Work to be completed → Find every line in the records below that holds the word "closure", and copy it out.

━━━━━ Exercise data

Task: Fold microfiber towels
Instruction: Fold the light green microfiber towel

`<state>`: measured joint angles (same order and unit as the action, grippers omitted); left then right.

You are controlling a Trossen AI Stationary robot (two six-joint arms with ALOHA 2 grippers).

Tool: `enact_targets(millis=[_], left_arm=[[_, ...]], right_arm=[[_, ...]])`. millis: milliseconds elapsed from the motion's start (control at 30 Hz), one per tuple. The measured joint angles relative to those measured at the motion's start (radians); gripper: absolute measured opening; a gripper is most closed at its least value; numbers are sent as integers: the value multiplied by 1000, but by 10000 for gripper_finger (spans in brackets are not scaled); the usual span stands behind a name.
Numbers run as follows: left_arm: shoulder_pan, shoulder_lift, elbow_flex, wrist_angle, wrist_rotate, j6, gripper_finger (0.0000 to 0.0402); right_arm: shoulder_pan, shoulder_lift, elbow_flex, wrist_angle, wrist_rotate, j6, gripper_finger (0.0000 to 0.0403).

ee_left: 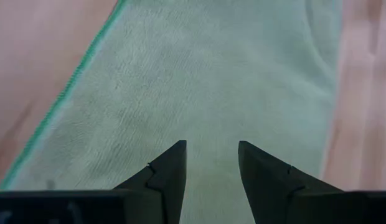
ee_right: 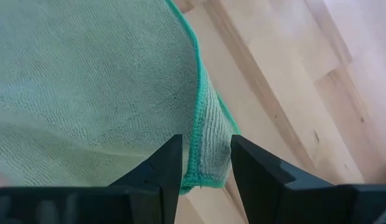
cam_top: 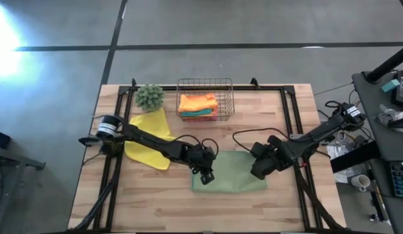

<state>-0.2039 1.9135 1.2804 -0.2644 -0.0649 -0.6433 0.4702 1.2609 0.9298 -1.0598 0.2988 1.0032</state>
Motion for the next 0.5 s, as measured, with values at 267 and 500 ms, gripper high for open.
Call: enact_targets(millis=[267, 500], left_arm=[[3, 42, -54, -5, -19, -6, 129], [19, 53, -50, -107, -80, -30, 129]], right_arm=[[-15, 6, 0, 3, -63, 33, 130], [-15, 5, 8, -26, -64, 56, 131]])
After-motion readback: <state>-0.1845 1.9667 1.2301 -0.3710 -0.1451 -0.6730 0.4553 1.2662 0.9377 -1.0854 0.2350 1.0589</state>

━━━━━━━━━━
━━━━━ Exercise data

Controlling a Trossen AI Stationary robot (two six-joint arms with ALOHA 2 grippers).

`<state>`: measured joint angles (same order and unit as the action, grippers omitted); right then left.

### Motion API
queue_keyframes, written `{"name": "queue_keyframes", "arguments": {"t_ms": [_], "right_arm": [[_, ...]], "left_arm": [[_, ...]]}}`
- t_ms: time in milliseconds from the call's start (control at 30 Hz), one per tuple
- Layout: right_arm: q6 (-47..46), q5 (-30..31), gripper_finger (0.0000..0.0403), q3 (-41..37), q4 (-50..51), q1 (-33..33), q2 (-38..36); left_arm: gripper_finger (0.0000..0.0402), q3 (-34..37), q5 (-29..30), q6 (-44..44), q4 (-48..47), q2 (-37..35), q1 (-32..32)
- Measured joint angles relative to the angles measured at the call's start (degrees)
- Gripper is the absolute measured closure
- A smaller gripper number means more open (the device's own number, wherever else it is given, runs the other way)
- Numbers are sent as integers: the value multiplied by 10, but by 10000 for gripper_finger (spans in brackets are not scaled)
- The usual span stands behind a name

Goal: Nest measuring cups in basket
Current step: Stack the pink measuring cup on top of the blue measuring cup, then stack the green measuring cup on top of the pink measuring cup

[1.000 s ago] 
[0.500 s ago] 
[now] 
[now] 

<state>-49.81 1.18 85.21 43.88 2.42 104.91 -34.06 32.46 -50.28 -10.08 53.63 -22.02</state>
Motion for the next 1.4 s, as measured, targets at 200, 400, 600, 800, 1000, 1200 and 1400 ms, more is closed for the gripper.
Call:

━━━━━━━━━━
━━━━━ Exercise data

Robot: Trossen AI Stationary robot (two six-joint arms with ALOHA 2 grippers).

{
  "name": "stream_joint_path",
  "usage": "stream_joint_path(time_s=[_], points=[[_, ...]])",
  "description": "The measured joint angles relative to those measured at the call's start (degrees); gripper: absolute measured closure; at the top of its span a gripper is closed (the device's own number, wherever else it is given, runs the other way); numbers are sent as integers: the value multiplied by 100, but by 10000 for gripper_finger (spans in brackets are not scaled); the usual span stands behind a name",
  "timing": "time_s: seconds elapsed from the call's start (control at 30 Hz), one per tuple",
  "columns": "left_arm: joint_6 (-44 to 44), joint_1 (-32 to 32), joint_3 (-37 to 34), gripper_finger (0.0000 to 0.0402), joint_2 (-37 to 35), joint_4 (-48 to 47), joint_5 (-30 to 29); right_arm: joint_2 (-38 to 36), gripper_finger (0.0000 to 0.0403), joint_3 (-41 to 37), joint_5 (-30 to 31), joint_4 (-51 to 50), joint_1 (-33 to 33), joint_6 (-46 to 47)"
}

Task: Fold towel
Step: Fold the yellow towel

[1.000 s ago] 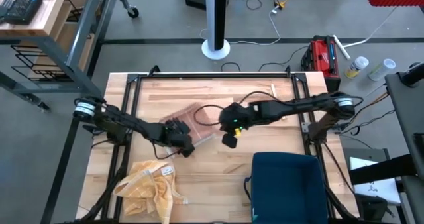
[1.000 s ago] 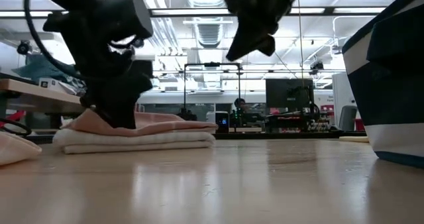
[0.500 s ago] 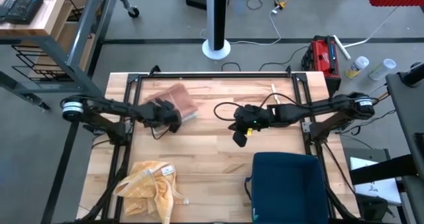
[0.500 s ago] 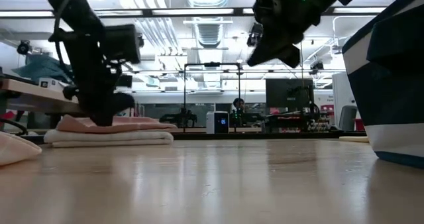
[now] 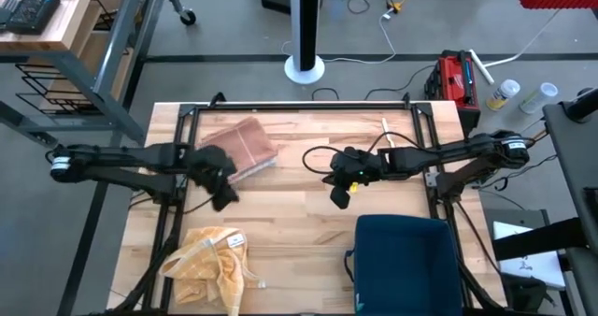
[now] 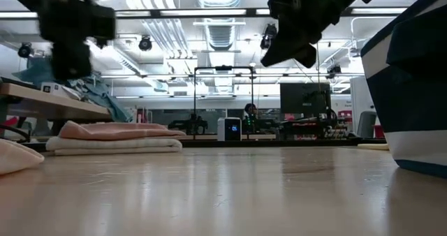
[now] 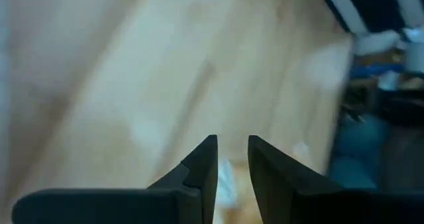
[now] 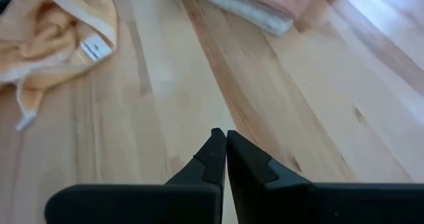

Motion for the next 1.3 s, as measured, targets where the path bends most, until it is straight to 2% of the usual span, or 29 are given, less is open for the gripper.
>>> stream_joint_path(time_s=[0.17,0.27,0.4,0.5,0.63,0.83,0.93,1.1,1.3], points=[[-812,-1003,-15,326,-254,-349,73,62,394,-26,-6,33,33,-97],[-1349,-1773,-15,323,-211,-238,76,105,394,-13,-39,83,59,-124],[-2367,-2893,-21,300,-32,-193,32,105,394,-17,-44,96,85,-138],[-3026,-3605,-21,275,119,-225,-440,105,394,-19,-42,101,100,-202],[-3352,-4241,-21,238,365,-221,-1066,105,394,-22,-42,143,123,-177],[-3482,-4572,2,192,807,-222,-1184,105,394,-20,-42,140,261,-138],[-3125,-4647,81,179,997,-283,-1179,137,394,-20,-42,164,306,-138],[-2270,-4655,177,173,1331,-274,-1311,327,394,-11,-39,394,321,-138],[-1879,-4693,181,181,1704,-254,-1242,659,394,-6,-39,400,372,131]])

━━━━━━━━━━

Answer →
- Gripper is the absolute measured closure
  "description": "The measured joint angles relative to those measured at the call's start (degrees); gripper: absolute measured closure; at the top of its span a gripper is closed (the device's own number, wherever else it is given, runs the other way); numbers are sent as integers: the value multiplied by 100, but by 10000 for gripper_finger (spans in brackets are not scaled); the usual span stands behind a name",

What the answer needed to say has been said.